> **Requirement**
Take the lines from the beginning of the data below through the line holding "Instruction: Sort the" and return exactly those.

(Stored data)

****

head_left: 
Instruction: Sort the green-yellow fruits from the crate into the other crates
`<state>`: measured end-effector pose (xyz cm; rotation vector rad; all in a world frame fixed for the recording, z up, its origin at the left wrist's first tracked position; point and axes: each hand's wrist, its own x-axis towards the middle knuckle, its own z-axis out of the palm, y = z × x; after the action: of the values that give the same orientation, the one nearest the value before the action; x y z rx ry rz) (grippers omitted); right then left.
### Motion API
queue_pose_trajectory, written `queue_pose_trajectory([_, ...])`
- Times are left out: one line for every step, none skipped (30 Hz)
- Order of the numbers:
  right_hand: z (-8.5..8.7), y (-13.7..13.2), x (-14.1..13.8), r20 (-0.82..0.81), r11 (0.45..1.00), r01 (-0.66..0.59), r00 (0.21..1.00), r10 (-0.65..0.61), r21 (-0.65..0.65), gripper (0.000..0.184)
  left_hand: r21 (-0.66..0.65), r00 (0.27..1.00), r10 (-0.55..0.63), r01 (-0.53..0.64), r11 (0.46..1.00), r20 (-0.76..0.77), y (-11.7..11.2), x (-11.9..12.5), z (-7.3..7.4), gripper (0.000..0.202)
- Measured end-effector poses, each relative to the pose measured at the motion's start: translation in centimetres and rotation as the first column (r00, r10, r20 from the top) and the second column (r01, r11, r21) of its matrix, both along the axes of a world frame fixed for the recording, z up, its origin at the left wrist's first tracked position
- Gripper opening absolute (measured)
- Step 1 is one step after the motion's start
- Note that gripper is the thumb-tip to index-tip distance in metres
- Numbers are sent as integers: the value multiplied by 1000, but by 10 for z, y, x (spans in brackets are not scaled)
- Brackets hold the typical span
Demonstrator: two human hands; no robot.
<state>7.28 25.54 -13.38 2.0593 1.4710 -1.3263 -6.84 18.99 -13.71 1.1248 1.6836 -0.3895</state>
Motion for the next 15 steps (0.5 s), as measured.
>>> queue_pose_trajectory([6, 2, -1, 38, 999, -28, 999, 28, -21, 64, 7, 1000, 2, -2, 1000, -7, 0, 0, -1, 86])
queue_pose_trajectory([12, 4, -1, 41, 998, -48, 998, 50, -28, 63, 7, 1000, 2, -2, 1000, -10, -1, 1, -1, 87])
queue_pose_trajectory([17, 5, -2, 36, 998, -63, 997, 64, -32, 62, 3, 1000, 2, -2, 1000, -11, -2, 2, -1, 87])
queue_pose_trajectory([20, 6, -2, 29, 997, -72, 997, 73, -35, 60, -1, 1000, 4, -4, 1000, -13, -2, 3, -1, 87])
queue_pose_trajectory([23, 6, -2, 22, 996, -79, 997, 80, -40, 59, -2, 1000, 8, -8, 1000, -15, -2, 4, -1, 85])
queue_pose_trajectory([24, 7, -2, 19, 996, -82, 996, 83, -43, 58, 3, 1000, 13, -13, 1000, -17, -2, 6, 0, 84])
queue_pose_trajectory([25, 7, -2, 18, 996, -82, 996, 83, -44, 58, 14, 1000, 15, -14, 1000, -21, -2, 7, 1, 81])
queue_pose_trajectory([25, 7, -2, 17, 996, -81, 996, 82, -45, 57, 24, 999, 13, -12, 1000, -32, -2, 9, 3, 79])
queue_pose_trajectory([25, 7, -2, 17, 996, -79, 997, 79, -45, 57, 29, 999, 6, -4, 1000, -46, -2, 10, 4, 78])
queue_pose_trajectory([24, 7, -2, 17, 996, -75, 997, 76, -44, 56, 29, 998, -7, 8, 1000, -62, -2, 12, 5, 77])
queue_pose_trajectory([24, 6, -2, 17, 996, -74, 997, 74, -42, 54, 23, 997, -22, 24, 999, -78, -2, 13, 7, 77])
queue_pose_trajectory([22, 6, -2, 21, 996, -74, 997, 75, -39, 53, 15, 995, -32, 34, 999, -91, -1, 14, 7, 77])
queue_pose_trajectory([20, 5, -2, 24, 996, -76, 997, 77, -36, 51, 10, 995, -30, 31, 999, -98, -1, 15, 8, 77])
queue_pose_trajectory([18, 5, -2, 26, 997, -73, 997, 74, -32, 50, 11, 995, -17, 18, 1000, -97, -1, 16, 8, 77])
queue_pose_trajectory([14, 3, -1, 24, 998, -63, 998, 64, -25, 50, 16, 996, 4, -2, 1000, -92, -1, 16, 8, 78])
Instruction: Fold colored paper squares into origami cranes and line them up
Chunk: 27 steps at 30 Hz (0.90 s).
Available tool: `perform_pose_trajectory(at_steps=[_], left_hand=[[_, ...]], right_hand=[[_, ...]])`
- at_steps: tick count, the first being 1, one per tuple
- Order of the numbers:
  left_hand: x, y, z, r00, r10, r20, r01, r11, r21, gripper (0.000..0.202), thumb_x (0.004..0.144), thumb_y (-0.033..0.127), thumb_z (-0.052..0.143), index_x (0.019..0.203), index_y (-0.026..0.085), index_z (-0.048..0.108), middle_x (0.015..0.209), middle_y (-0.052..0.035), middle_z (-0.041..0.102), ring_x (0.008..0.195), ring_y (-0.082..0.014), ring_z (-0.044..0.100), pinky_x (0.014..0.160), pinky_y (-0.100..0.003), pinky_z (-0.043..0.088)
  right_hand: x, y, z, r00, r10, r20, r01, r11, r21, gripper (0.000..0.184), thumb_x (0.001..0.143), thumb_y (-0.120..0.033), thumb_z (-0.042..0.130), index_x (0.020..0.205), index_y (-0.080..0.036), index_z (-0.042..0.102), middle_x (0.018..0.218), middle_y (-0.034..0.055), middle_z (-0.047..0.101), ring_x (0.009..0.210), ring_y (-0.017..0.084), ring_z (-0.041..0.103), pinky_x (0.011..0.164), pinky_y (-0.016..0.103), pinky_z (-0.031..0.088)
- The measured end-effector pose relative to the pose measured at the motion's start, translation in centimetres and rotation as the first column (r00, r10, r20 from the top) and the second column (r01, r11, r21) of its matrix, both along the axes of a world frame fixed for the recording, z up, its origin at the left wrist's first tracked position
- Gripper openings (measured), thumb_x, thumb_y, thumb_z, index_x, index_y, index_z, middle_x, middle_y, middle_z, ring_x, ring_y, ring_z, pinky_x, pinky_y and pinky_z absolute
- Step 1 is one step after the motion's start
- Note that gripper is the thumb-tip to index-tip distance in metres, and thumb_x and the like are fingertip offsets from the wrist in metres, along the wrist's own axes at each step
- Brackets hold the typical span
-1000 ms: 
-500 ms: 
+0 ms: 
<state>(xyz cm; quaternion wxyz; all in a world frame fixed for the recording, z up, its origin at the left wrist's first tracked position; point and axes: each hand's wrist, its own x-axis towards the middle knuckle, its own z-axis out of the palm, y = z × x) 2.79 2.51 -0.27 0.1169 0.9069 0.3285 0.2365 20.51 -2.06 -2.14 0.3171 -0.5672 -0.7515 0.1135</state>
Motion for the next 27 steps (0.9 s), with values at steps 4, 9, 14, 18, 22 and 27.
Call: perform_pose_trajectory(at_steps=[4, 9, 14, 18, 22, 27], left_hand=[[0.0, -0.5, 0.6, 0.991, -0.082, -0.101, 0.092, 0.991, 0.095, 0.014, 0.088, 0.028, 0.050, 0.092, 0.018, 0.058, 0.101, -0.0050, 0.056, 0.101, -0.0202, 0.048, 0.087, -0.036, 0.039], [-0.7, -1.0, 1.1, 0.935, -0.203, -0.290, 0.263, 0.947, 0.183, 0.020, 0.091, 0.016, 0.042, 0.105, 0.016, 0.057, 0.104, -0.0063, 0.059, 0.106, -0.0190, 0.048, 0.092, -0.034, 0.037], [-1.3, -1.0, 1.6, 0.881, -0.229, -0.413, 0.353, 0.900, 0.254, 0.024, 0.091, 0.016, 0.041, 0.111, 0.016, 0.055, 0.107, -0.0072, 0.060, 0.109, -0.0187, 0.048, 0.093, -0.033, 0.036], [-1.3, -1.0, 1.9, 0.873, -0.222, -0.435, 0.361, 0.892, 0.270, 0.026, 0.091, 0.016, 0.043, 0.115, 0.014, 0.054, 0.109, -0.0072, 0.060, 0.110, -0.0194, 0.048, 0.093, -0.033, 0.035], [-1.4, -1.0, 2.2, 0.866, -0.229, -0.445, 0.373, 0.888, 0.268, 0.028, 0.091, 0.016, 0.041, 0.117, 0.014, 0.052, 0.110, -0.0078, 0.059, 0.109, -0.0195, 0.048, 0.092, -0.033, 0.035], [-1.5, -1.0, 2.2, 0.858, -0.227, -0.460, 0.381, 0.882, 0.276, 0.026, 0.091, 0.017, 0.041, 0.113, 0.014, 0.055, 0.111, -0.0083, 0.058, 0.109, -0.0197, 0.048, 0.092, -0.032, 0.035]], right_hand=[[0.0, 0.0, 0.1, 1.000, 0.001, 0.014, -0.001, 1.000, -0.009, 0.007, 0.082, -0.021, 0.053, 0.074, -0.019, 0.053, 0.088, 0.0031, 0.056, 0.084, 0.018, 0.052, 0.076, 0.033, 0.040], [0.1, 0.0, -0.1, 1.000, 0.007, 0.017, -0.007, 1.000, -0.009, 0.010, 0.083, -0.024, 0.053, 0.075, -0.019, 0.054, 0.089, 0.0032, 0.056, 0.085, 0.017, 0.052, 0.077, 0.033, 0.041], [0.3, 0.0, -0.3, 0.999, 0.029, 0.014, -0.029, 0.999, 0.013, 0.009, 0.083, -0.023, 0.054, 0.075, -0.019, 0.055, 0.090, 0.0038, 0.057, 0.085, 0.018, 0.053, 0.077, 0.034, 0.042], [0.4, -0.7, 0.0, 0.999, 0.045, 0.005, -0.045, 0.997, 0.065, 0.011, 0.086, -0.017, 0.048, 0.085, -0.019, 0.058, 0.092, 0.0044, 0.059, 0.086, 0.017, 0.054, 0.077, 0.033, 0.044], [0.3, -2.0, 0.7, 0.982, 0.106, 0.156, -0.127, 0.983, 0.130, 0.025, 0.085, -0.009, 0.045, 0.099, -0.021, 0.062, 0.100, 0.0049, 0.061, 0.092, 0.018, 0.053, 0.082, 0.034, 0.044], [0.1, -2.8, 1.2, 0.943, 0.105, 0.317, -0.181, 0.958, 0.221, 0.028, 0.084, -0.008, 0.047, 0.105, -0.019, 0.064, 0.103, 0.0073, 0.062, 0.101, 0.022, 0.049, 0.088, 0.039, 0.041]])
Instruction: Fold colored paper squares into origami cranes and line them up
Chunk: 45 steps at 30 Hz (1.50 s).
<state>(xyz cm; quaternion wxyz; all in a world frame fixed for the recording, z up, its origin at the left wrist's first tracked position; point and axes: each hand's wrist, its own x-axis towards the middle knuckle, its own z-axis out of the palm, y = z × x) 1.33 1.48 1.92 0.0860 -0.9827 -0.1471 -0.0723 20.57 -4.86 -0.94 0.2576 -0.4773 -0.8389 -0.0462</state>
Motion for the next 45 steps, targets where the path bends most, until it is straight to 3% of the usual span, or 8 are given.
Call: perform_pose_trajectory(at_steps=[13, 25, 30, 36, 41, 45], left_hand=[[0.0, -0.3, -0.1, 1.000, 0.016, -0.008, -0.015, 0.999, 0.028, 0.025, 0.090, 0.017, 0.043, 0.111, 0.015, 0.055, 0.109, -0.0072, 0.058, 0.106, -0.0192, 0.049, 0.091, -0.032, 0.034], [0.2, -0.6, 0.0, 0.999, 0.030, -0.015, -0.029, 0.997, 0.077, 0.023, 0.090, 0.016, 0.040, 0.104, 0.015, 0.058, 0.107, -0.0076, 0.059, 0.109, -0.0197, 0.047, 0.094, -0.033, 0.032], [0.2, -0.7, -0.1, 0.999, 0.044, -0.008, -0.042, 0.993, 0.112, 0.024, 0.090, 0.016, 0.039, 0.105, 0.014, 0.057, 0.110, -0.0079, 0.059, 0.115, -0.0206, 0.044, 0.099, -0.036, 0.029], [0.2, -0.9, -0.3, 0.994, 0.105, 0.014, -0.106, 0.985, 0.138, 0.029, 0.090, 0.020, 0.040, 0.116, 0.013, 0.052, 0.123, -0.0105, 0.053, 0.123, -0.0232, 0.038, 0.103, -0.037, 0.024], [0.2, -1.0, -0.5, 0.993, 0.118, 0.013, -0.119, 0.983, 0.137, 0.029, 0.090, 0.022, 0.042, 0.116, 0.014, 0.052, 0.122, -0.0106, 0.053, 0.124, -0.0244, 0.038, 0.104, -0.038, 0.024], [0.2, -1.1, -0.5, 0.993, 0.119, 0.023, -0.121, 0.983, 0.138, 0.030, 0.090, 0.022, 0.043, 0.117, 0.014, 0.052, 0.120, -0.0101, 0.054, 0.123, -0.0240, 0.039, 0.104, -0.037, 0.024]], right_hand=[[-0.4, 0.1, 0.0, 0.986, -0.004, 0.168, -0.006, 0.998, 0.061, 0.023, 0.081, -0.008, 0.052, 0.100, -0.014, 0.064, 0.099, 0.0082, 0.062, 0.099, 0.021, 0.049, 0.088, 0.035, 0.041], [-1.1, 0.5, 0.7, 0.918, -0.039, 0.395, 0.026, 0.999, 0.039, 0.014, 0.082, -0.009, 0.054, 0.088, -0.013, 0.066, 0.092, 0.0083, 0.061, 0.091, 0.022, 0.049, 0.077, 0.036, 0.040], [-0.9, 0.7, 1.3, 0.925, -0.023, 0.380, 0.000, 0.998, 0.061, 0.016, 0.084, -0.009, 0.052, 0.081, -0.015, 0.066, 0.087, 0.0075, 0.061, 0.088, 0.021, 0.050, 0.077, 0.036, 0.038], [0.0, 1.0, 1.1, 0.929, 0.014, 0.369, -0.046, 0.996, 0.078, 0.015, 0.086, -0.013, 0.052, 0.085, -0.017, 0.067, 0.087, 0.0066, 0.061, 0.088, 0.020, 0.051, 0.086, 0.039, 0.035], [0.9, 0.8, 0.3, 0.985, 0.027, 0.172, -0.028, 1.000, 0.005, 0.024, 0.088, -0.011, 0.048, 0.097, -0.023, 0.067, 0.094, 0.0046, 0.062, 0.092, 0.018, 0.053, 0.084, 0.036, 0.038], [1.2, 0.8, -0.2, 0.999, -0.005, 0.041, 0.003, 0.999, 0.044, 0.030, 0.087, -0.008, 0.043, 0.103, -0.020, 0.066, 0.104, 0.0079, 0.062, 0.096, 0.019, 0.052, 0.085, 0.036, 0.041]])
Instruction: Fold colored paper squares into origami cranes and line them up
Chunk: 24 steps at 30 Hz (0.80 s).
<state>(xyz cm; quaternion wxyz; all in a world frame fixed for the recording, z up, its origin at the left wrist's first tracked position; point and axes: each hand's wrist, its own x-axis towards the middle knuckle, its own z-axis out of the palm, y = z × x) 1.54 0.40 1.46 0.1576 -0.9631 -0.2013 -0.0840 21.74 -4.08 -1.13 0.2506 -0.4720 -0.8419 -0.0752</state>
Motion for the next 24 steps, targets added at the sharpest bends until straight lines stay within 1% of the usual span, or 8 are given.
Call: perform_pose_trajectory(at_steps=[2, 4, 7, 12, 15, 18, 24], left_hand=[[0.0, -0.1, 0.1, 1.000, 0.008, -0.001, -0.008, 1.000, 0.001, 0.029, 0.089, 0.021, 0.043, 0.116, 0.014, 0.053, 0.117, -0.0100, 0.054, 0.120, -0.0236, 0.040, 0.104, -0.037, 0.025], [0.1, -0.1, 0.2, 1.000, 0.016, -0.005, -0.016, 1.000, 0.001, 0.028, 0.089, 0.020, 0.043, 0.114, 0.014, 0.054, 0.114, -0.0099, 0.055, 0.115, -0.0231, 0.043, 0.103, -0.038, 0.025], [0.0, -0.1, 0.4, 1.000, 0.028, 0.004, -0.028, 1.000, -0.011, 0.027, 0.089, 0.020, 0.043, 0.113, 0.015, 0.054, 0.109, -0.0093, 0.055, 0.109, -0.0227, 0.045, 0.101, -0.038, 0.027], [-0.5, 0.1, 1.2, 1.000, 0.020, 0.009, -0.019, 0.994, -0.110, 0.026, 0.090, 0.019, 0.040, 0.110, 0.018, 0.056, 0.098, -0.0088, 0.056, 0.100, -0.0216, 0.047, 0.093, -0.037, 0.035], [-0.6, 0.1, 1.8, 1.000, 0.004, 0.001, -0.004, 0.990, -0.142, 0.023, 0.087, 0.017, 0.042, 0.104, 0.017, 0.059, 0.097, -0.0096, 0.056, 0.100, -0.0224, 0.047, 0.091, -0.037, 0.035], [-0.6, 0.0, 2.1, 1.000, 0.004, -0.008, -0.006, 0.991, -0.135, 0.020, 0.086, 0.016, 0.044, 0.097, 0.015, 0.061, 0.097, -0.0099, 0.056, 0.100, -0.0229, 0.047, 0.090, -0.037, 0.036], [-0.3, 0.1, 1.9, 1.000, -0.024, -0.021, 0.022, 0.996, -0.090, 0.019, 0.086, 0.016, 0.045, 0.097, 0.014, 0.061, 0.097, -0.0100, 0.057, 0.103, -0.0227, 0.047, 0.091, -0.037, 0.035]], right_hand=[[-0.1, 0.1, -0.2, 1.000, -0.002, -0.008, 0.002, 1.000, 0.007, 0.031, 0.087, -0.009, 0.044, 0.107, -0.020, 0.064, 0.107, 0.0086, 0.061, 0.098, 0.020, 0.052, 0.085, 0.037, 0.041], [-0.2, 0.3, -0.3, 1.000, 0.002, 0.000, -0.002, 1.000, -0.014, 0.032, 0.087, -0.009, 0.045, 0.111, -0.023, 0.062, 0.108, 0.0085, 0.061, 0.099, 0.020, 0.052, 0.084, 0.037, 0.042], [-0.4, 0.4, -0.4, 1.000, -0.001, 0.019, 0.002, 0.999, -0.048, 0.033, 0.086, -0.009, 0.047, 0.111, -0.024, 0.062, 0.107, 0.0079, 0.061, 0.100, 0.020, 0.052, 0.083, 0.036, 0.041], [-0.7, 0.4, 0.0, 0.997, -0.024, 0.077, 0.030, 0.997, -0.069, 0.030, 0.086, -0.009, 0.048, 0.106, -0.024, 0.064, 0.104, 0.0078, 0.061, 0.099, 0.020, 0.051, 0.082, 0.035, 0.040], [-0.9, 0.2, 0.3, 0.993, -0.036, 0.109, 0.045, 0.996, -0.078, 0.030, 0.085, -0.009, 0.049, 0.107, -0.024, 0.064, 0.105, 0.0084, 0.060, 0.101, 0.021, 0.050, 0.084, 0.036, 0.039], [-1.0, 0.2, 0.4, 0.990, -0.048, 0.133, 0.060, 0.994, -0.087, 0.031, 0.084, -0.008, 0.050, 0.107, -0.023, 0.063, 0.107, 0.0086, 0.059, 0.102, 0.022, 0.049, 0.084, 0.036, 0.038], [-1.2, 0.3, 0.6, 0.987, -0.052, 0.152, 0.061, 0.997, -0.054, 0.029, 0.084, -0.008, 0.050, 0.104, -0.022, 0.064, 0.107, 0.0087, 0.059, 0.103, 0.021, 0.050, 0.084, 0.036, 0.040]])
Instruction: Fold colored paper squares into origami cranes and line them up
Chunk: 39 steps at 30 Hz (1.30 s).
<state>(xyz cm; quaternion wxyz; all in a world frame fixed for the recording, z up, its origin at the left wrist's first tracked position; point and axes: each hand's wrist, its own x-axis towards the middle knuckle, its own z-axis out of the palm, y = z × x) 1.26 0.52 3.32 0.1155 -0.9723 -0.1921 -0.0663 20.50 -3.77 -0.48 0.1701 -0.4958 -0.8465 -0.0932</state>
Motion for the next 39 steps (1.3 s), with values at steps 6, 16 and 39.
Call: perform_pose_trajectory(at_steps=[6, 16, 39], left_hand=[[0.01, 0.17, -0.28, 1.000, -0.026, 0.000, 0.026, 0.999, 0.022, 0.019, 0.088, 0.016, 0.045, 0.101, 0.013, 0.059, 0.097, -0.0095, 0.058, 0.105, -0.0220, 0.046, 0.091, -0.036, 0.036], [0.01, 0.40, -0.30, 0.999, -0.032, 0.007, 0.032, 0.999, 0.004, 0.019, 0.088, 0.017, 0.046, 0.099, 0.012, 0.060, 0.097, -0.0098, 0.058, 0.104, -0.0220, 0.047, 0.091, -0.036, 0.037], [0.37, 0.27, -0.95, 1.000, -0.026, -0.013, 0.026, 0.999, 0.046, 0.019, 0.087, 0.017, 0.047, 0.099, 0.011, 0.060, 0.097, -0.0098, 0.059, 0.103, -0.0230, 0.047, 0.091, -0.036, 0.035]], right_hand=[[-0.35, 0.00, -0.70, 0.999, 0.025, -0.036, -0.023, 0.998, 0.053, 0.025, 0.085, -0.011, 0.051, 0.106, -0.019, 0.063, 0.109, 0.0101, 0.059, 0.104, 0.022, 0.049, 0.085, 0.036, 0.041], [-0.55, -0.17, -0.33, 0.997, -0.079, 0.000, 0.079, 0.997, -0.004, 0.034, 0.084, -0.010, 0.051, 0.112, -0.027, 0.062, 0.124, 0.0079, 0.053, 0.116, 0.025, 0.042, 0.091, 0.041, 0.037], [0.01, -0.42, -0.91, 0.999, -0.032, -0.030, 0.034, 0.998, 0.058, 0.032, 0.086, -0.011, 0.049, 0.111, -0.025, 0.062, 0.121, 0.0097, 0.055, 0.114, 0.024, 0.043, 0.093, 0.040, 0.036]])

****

> **Response for this exercise**
head_left: 
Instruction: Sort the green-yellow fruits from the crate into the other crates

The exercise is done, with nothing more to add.